The sick, be ambitious  病人よ、大志を抱け


  なってみると判るが、原因不明の軽い病人というのは気鬱なものである。
  死に至る重病ではないのだから、決して不幸ではないのだが、原因が判らないので治す方法が判らず、治る希望がないものだから気が重くなる。長期となればなおさらである。
  酷くもなんともない軽症なのに、まともに行動することも危うい中途半端な身の故に餓死を覚悟せざるを得ないと思い、近い将来の死を意識することすら有るくらいだ。
  ひょいとそう思ってしまうと、それこそが病人の弱る時である。
  生活可能な未来が描けない。このまま死ぬ他ないのではとふと思ってしまうと、それは愕然とするほどに気を重くする。気が重くなった余り、病人がさらに他の病を併発したり、未来を儚んで自死したりすることがあるのはその故だ。元来死ぬ病気ではなかったとしても、治る予想がつかず、生きる希望を見失った時、死ぬほどの病気ではない病人が、ころりと死んだり、首を吊ったり飛び降りたりそれこそ不幸なことが起こる。
  さまでに、希望のない病気は身体を弱め、その結果、生きる気を弱め、弱気は生命を磨り減らし、軽い病人をしてさえ死に至らしめる。
  最悪だ。それも、避けられる事態だ。
  結局生きてゆけずに死ぬのかも、なんぞと思ったって、良いことなんか何一つない。そんな気分になってはいけない。
  そんな事態は能う限り避けるべきである。病人は図太くなくてはならない。しぶとく生きる気力を保たないと、本来自然治癒させることが可能だったかも知れない生命力を徒に弱め、治るものすら治らなくして、最悪は死ぬほどの病ではないのにも拘わらず死に至らしめてしまう。そんな巫山戯た暗黒の坩堝に自ら嵌ることはない。

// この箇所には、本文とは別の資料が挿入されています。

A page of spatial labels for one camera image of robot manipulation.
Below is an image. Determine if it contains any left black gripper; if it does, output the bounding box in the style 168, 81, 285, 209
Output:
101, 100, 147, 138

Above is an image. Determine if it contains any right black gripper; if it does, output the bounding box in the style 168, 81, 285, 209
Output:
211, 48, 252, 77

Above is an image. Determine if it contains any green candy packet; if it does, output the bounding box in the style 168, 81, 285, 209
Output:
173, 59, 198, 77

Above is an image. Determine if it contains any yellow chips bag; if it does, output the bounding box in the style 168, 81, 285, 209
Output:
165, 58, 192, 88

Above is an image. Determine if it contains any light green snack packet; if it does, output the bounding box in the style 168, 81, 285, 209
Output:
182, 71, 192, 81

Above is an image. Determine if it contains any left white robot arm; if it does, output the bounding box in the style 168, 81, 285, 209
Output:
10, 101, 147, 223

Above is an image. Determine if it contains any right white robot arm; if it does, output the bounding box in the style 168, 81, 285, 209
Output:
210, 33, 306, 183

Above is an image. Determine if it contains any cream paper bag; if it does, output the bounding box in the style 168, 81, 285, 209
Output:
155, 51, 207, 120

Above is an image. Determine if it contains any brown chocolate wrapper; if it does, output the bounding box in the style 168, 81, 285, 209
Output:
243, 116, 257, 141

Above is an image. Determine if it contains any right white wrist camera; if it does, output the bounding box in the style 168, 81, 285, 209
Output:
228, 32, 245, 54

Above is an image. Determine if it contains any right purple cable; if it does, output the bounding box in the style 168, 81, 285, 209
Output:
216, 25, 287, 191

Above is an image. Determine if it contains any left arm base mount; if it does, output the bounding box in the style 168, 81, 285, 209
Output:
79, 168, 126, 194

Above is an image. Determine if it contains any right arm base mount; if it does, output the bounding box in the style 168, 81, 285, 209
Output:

  病人にこそ、図太くしぶとく逞しく、生きる力と意志が必要なのだ。
  そこで有名なクラーク先生の登場である。
  The sick men, be ambitious  病人よ、大志を抱け
  たぶんそうは言わなかったと思うが、そういうことにしておく。
  治す。まずはその意志を持って身体を探り、必要なら労り、必要なら無理をかけて鍛える。治す方法が判らないから、身体の様々なバランスの崩れを正し、食い物を食って身体が良くなる方法を探り探り治癒を身体自身と頭脳に託す。
  そのために絶望の反対の、希望が絶対に必要なのだ。絶望は気力を削ぎ、希望は気力を増す。気力なしには身体は生きない。
  最悪の場合、治らなかったとしても、治らなければつきあって生きる。その気力だけは失ってはならぬ。生き物は生きるべくして存在するからである。生き物が生きようとしなくて、どうするのか。
  生きようとするためには、なんとかなる、と信じる強さと図太さと、生きていこうとする希望が要る。そのために、病人は志を抱くべきである。
  一欠片のささやかな願いも良いが、どうせ持つなら、大志の方が豪快で良いから大志にすべきだ。小さな大志というのもあるから、別段大風呂敷を広げることはない。できる範囲の大志で充分。
  だから治る見込みの立たない病人達は、能うるかぎりの大志を持って生きようとするべきだ。偉そうに聞こえたってかまわないからとにかく生きろ。生きようとせよ。
  The sick men, be ambitious.   Be ambitious not for money or for selfish aggrandizement, not for that evanescent thing which men call fame. Be ambitious for the attainment of all that a man ought to be.
  病人よ、大志を抱け。
  お金のためでなく、私欲のためでなく、空虚な名声のためでなく、人はいかにあるべきか、その道を全うするために大志を抱け。
  病人よとは言わなかったし、全体に美談風で記録もなく、若干嘘くさい伝承ではあるのだが、かのクラーク先生はこう言い残して馬に飛び乗り、札幌農学校第一期学生達の前から颯爽と去って行ったと云う。大志の名にふさわしい内容であるから嘘でもそう思っておればよろしい。
  かくの如くして病人は強く生きるべきである。少なくとも生きようとするべきである。生きてやろうとするべきである。治るにはその意志が要る。さもなくば暗く弱った気力に蝕まれて希望を失い、身体を悪くしかねない。ただでさえ病人なのに。
  なに、どうせ暗い未来を思い描いて気力を無くし、諦めて死に至るなら、徹底的に悪足掻きをして抵抗し、あげくにやっぱり死んだとしても、同じことだから特に差はない。
  だから治るあてのない病人達よ、できることは全部やって、しぶとく治るつもりで居り、生命の磨り果て切るその瞬間まで、大志を抱いて粘るがよろしい。